It wasn't their words

It wasn't their words

Abishye lay on his wooden bed frame. He could no longer walk and there was no use in torturing him by trying to transport his wasted body to Kibao. I asked him what he would like to eat. Could he eat rice? Would he like dried fish? Was there anything that might put life back into him? There was no reason I could think of why he couldn’t get better, but he just wasn’t getting better. He accepted the food his aunt had prepared. As I held his hand, he smiled up at me and with a twinkle in his eye asked if he could have an Orange Fanta too? He got three! That was the last time I saw him. A few days later, word came that he peacefully fell into a sleep and never woke up again. I will miss that sweet young man. He was just too late to get to testing and to start treatment.

Mothers and grandmothers -- they are key to nursing their young adult children back to health. Abishye didn’t have either.

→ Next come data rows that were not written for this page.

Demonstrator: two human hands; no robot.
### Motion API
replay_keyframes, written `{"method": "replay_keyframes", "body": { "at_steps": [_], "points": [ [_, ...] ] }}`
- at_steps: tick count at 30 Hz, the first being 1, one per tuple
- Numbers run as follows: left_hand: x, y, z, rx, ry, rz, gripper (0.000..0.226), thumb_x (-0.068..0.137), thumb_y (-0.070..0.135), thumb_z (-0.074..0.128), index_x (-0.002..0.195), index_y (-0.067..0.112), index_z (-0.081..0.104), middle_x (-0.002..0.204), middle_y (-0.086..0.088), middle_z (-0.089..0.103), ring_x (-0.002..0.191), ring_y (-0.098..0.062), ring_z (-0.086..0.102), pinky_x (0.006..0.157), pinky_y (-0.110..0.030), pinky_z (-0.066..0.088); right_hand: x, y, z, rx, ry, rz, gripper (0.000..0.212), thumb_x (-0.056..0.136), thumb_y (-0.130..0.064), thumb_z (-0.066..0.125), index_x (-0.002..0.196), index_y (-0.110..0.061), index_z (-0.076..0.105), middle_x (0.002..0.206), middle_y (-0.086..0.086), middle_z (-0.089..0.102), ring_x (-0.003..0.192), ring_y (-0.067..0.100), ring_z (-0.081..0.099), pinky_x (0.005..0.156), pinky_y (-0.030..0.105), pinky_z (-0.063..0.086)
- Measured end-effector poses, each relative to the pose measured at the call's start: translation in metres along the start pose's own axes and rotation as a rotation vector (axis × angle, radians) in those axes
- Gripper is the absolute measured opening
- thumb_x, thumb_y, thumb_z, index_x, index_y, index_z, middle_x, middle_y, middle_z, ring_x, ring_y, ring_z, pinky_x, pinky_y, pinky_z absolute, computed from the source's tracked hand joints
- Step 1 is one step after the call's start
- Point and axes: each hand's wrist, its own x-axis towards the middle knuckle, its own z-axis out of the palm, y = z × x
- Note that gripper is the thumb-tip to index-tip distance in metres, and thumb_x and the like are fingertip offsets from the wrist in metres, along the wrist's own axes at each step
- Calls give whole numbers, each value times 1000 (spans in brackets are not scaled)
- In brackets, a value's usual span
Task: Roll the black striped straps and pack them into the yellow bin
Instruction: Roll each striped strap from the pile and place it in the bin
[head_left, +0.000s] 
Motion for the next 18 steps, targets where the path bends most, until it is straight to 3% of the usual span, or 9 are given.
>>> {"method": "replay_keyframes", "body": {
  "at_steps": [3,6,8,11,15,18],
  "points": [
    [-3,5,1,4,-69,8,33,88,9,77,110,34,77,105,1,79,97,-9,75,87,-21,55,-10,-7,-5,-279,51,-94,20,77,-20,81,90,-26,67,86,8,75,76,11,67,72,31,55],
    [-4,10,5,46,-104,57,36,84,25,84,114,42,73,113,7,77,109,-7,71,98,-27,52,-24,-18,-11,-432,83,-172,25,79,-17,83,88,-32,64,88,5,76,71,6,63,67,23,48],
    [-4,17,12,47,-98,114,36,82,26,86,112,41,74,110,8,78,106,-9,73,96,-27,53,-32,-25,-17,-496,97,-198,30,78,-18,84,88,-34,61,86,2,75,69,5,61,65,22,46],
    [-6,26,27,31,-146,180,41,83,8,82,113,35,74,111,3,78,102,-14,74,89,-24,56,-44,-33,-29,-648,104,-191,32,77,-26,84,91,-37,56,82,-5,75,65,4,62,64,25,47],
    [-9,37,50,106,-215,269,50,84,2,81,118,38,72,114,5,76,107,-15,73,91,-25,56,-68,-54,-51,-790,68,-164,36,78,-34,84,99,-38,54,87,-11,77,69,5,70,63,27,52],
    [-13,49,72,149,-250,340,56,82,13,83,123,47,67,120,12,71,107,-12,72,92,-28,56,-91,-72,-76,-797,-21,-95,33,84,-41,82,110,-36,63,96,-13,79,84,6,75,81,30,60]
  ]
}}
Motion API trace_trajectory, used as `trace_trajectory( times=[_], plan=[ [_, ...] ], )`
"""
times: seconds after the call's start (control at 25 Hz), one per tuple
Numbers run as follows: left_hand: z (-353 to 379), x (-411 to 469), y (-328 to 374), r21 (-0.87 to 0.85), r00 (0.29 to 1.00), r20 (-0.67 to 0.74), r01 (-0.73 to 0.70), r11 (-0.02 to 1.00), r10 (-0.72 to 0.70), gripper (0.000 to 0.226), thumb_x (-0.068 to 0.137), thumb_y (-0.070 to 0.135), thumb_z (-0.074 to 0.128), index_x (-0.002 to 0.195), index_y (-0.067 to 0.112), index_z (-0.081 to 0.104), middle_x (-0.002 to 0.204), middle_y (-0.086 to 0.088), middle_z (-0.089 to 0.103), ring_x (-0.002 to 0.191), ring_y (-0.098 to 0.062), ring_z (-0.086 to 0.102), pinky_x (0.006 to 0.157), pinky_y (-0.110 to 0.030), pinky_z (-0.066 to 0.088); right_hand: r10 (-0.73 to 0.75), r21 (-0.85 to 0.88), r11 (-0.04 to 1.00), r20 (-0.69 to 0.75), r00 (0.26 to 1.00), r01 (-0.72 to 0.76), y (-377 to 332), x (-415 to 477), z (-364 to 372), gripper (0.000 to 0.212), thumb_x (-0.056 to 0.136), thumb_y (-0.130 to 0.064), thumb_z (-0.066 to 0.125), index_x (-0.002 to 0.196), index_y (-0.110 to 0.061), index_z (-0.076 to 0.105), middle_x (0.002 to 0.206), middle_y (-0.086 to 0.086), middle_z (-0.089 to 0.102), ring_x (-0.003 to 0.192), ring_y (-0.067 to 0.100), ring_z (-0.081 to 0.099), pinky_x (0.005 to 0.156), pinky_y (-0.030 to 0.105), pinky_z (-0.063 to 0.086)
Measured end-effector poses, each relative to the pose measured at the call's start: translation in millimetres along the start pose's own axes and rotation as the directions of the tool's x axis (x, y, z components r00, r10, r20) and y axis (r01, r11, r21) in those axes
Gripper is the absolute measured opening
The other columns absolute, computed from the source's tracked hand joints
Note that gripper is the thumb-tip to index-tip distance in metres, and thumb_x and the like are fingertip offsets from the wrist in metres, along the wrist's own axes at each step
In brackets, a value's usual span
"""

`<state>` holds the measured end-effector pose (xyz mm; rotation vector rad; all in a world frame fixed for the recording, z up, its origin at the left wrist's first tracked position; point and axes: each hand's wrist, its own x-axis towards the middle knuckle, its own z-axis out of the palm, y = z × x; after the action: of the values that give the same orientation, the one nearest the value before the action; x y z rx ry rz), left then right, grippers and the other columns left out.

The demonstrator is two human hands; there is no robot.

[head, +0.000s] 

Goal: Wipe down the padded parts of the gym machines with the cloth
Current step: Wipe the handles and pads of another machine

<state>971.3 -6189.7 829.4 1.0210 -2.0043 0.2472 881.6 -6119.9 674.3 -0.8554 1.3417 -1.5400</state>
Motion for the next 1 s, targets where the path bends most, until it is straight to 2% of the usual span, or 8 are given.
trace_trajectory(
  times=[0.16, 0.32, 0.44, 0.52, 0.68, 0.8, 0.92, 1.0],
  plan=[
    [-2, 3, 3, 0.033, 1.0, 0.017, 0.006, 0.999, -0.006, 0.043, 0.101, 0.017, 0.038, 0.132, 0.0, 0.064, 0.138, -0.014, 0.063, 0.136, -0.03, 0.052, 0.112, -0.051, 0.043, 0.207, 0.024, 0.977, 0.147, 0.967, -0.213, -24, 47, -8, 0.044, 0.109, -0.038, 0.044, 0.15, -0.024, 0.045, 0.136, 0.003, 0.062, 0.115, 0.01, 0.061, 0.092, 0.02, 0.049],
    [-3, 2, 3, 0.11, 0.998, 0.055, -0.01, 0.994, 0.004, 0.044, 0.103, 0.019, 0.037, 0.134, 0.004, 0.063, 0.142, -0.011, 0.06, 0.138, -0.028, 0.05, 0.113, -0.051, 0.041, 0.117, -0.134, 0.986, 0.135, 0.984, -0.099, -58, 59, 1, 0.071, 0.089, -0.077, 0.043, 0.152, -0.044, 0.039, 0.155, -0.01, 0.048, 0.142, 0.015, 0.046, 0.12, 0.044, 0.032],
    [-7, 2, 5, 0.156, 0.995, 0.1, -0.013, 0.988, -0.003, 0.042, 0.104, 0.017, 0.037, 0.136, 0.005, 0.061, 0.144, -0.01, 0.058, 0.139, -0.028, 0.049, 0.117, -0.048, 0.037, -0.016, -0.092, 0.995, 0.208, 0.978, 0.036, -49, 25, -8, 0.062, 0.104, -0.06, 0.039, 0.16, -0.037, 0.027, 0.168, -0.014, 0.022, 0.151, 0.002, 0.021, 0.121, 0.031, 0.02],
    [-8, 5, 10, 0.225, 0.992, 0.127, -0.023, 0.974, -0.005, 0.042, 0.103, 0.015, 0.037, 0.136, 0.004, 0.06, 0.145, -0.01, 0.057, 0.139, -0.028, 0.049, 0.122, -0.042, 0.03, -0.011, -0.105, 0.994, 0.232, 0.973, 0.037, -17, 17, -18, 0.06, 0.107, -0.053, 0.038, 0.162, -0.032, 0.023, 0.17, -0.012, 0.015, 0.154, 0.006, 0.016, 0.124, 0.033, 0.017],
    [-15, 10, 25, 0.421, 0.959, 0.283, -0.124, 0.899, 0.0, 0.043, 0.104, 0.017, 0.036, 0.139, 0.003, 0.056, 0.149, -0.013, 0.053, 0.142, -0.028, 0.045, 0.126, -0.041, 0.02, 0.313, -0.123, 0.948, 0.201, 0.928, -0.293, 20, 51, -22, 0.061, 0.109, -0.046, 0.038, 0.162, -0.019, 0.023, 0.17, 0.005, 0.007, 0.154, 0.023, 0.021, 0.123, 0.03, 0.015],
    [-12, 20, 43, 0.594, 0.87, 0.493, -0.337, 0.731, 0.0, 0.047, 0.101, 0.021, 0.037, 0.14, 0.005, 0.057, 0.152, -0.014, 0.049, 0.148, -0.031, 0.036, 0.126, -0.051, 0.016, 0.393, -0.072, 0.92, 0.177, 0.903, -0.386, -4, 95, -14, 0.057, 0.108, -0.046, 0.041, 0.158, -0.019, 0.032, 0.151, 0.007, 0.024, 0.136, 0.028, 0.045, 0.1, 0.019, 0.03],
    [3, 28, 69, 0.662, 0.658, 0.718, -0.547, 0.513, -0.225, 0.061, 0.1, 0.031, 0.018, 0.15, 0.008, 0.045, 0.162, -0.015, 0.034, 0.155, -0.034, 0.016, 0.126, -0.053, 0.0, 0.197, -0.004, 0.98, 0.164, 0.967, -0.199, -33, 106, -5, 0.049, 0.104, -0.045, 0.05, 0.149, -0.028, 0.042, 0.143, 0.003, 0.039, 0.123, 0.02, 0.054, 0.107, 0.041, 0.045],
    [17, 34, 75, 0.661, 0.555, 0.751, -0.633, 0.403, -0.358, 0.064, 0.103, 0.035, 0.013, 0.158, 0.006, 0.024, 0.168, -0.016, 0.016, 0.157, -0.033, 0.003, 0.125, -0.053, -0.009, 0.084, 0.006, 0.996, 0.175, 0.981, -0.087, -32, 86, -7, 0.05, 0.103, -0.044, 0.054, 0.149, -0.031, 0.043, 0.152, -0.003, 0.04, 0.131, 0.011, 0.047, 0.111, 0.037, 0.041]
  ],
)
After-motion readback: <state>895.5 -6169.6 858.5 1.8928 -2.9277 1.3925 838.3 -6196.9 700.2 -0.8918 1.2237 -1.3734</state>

One of these mothers who changed their child’s outcome was Jamila’s mom who nursed her adult daughter day and night for weeks -- that was two years ago. Two whole years ago! Jamila had even slipped into a coma at one point, but her mother would not give up. I remember showing up late at night at her home -- it was after Jamila had been tested and I found myself telling them that contrary to what Jamila's husband was saying to everyone who would listen, what was happening to Jamila -- and so many other in these villages -- had nothing to do with witchcraft. It was AIDS. And it was caused by a virus. And the virus was going to kill everyone if we didn't recognize it for what it was. It was one of those uncomfortable moments where truth wasn’t necessarily invited, but where truth saved a young woman’s life. Her mother couldn't fight against witchcraft but against a virus she could try. And try she did. I saw Jamila two weeks ago with a brand new baby and a lovely smile. One of the miracles we have witnessed here in our villages ...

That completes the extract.